# Activity
Scan the listing below for the word "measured", then copy each line that has it.
=== Section Start ===
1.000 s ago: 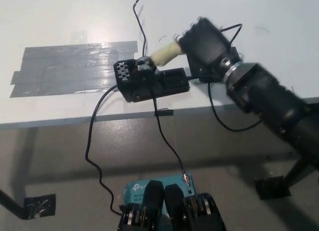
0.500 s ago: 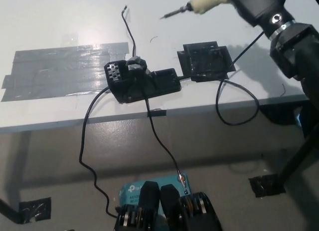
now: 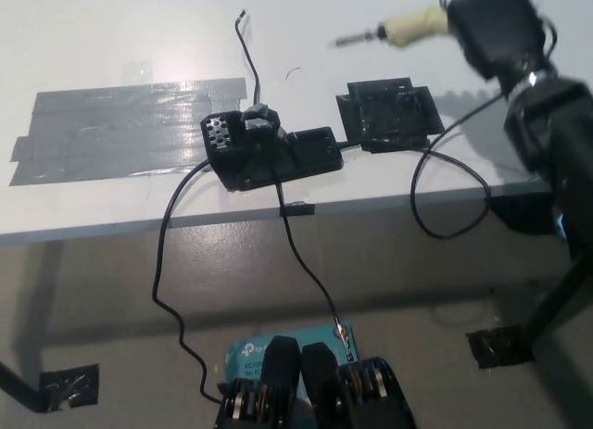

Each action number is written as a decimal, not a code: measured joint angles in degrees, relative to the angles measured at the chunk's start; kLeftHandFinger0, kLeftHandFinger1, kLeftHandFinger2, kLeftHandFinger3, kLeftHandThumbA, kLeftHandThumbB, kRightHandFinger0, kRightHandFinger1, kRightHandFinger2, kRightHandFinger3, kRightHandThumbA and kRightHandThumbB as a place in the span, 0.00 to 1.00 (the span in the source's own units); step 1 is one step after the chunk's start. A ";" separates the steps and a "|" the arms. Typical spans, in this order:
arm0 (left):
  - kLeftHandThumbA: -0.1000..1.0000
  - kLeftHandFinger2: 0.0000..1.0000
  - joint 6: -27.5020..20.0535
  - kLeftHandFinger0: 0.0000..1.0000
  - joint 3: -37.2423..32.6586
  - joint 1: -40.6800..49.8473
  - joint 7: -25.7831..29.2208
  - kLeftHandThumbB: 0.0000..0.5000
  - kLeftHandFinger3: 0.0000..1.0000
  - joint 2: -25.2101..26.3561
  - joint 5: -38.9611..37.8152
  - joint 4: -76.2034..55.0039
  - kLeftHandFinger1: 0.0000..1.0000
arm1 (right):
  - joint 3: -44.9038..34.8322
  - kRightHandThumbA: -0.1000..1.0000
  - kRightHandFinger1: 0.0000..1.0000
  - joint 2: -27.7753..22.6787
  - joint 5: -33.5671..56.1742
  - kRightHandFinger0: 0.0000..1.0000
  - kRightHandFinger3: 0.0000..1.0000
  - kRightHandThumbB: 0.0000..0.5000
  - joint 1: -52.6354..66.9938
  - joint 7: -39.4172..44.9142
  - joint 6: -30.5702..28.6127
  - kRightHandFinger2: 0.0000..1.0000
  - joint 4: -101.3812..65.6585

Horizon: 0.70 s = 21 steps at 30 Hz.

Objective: The robot uses its right hand to grab the soldering gun kept on the middle of the table and pulls it out of its base and keep it on the right side of the base

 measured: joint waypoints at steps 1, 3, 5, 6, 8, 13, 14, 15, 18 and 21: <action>0.79 0.48 0.00 0.25 0.00 -0.01 0.00 0.60 0.77 0.00 0.09 0.00 0.34 | -0.01 0.15 0.03 0.54 0.01 0.00 0.19 0.13 1.27 2.09 1.38 0.20 -0.13; 0.79 0.48 0.00 0.26 -0.02 -0.01 0.00 0.60 0.76 0.00 0.28 0.00 0.34 | -0.01 0.18 0.00 1.36 0.00 0.00 0.28 0.03 2.72 4.61 3.19 0.18 -0.22; 0.78 0.48 0.00 0.26 -0.06 -0.02 -0.01 0.60 0.83 0.00 0.47 -0.01 0.34 | -0.05 0.13 0.10 2.19 0.04 0.08 0.47 0.00 4.11 6.98 4.86 0.25 -0.30; 0.78 0.48 0.00 0.25 -0.07 -0.01 -0.01 0.59 0.83 0.00 0.59 -0.01 0.33 | -0.10 0.15 0.06 2.78 0.08 0.00 0.53 0.00 5.08 8.48 5.93 0.19 -0.46; 0.78 0.49 0.00 0.25 -0.07 -0.01 -0.01 0.59 0.85 0.00 0.71 -0.02 0.34 | -0.21 0.19 0.09 3.81 0.20 0.01 0.78 0.00 6.53 10.59 7.39 0.23 -0.66; 0.80 0.51 0.02 0.24 -0.07 -0.15 -0.07 0.62 0.87 0.00 0.77 -0.02 0.35 | -1.35 0.06 0.07 6.02 0.94 0.02 0.79 0.00 7.71 15.64 11.42 0.17 -0.71; 0.80 0.51 0.01 0.25 -0.08 -0.18 -0.11 0.62 0.87 0.00 0.78 -0.02 0.35 | -1.48 0.05 0.08 6.14 1.00 0.00 0.81 0.00 7.70 15.94 11.67 0.19 -0.74; 0.79 0.50 0.00 0.25 -0.13 -0.25 -0.34 0.61 0.88 0.02 0.82 -0.02 0.34 | -1.91 0.05 0.09 6.55 1.29 0.00 0.83 0.00 7.70 17.33 12.65 0.21 -0.88; 0.77 0.49 0.00 0.23 -0.18 -0.20 -0.72 0.62 0.87 0.02 0.83 -0.03 0.33 | -2.55 0.48 0.38 7.05 2.29 0.29 1.00 0.03 7.70 19.83 13.89 0.50 -0.98; 0.78 0.48 0.00 0.21 -0.18 -0.19 -0.99 0.63 0.84 0.02 0.83 -0.03 0.31 | -3.76 0.94 1.00 7.34 3.54 1.00 1.00 0.45 7.72 22.56 15.26 1.00 -1.68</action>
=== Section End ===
# Response to the task
Each action number is written as a decimal, not a code: measured joint angles in degrees, relative to the angles measured at the chunk's start; kLeftHandFinger0, kLeftHandFinger1, kLeftHandFinger2, kLeftHandFinger3, kLeftHandThumbA, kLeftHandThumbB, kRightHandFinger0, kRightHandFinger1, kRightHandFinger2, kRightHandFinger3, kRightHandThumbA and kRightHandThumbB as a place in the span, 0.00 to 1.00 (the span in the source's own units); step 1 is one step after the chunk's start. A ";" separates the steps and a "|" the arms. Typical spans, in this order:
 measured: joint waypoints at steps 1, 3, 5, 6, 8, 13, 14, 15, 18 and 21: <action>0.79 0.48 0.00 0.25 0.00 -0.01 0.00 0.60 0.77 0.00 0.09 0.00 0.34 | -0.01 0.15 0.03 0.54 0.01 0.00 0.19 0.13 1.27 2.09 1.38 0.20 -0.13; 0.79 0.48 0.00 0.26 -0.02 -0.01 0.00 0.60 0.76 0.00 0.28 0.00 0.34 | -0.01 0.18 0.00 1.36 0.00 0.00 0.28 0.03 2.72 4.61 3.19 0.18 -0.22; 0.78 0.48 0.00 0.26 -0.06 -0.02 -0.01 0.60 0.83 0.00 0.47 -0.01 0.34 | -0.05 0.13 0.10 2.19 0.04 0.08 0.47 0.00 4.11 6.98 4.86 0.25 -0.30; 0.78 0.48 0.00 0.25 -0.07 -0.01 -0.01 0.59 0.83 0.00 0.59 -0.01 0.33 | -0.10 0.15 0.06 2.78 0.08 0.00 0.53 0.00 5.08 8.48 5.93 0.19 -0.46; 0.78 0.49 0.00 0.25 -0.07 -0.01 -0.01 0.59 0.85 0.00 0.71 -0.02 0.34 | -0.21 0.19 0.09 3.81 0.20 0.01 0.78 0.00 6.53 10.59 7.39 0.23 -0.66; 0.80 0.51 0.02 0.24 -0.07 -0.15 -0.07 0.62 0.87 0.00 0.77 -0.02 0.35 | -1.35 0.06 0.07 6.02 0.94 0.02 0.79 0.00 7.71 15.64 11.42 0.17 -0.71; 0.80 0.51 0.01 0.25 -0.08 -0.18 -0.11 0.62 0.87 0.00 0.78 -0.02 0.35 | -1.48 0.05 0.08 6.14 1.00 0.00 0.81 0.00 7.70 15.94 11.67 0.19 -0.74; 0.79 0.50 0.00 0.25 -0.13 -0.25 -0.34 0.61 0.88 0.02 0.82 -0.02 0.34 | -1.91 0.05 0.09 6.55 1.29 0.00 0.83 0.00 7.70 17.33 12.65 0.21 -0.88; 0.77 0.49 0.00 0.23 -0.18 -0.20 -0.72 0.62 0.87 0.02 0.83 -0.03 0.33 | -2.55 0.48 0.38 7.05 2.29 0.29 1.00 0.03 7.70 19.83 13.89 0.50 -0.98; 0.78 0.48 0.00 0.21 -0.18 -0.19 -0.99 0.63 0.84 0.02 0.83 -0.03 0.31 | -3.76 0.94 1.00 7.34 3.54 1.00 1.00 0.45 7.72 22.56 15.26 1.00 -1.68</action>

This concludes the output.